▶ [Task goal]: Pictures should be left out while the data beneath this task is written out word for word.
+++++
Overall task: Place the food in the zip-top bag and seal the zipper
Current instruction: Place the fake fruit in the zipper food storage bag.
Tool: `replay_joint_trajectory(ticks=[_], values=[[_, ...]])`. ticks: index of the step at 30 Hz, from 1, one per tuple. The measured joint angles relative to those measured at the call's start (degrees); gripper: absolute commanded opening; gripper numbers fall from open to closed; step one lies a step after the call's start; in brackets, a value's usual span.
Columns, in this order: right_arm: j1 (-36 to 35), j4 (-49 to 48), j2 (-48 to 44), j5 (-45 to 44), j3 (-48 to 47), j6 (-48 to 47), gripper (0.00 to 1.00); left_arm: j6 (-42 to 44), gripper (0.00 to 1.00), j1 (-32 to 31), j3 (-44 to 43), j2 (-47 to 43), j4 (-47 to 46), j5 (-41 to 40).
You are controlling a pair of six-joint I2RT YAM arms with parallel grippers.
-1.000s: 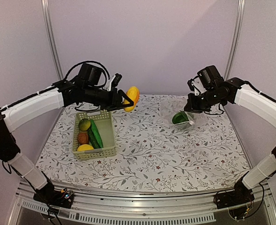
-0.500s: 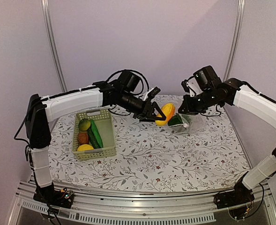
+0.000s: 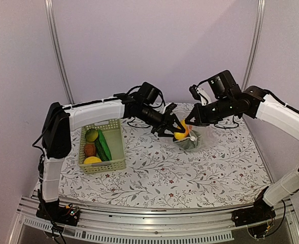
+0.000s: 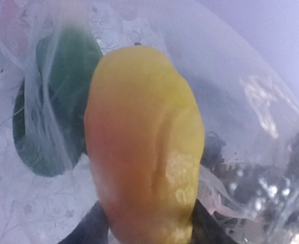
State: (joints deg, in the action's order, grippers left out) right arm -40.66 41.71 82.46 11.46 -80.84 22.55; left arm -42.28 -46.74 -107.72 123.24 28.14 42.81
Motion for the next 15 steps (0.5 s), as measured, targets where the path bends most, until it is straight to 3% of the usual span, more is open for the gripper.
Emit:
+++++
▶ [Output for this task]:
Overall task: Place the food in the zip-top bag and seal the zipper
Current instruction: Place the fake fruit in the zipper food storage bag.
Tool: `replay_joint_trajectory(ticks=[_], values=[[_, ...]])`. ticks: index of the step at 30 Hz, from 1, one per tuple. The measured joint angles relative to those measured at the call's start (degrees); gripper: absolute commanded opening; gripper numbers fall from open to closed; step one lies a step after the call's start; in brackets, a value's usual span.
Columns, in this order: right_arm: j1 (-36 to 35), j4 (-49 to 48), j2 (-48 to 44), j5 (-45 to 44), j3 (-48 to 47), j6 (-48 to 47), gripper (0.00 to 1.00); left_arm: j6 (-42 to 44), gripper (0.00 to 1.00), j1 (-32 to 31), j3 (-44 to 43), j2 (-47 to 43), j4 (-47 to 46), j5 (-41 to 40).
You are controlling a pair of six-joint I2RT YAM arms with parallel grippers.
-1.000s: 
-0.500s: 
+0.000s: 
+0.000s: 
State: (joints deg, in the action's order, grippers left out) right arm -40.66 41.71 82.46 11.46 -80.84 22.55; left arm -42.28 -46.74 -107.72 123.24 28.14 42.81
Motion for the next 15 steps (0.5 s), as measured, targets where the path bends most, until it is straight to 3% of the usual span, more is open for the gripper.
Emit:

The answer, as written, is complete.